**Assignment:** Each line below that carries the string "interrupter" must appear in the answer.

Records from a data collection

┄┄┄┄┄┄┄┄┄┄┄┄┄┄┄┄┄┄┄┄

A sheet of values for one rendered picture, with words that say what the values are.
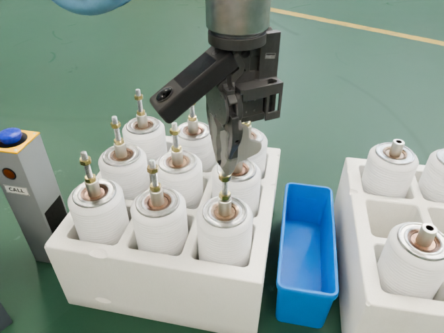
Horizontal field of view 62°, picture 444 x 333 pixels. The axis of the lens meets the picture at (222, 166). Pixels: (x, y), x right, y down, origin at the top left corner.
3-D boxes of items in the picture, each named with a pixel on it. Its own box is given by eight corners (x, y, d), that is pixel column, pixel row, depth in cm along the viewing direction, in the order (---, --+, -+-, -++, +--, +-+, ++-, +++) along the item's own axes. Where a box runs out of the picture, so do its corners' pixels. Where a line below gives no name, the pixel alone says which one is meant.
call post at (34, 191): (63, 266, 84) (16, 154, 65) (35, 261, 85) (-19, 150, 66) (78, 242, 89) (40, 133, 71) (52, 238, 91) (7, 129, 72)
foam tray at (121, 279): (256, 341, 70) (262, 283, 59) (67, 304, 76) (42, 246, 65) (274, 203, 101) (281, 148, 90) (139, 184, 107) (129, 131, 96)
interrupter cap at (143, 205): (162, 184, 69) (162, 180, 68) (188, 203, 64) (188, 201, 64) (127, 203, 64) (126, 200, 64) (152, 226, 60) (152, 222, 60)
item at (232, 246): (222, 309, 68) (222, 243, 57) (189, 276, 73) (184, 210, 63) (258, 279, 73) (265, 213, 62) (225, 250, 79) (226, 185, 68)
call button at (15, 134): (15, 148, 67) (11, 139, 65) (-5, 147, 67) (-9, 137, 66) (28, 137, 70) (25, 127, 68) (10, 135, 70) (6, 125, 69)
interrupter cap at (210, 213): (223, 237, 58) (223, 234, 58) (193, 212, 63) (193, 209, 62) (256, 214, 62) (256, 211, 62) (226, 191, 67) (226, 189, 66)
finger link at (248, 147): (264, 177, 56) (267, 123, 51) (228, 187, 54) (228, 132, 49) (254, 166, 58) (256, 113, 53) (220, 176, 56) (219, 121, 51)
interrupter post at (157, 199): (159, 197, 66) (157, 182, 64) (167, 203, 64) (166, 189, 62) (148, 203, 64) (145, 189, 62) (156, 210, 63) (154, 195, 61)
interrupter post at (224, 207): (224, 220, 61) (224, 205, 59) (214, 213, 62) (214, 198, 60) (234, 213, 62) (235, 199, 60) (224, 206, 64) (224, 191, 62)

┄┄┄┄┄┄┄┄┄┄┄┄┄┄┄┄┄┄┄┄

**Task output:**
interrupter cap at (143, 205): (162, 184, 69) (162, 180, 68) (188, 203, 64) (188, 201, 64) (127, 203, 64) (126, 200, 64) (152, 226, 60) (152, 222, 60)
interrupter cap at (210, 213): (223, 237, 58) (223, 234, 58) (193, 212, 63) (193, 209, 62) (256, 214, 62) (256, 211, 62) (226, 191, 67) (226, 189, 66)
interrupter post at (157, 199): (159, 197, 66) (157, 182, 64) (167, 203, 64) (166, 189, 62) (148, 203, 64) (145, 189, 62) (156, 210, 63) (154, 195, 61)
interrupter post at (224, 207): (224, 220, 61) (224, 205, 59) (214, 213, 62) (214, 198, 60) (234, 213, 62) (235, 199, 60) (224, 206, 64) (224, 191, 62)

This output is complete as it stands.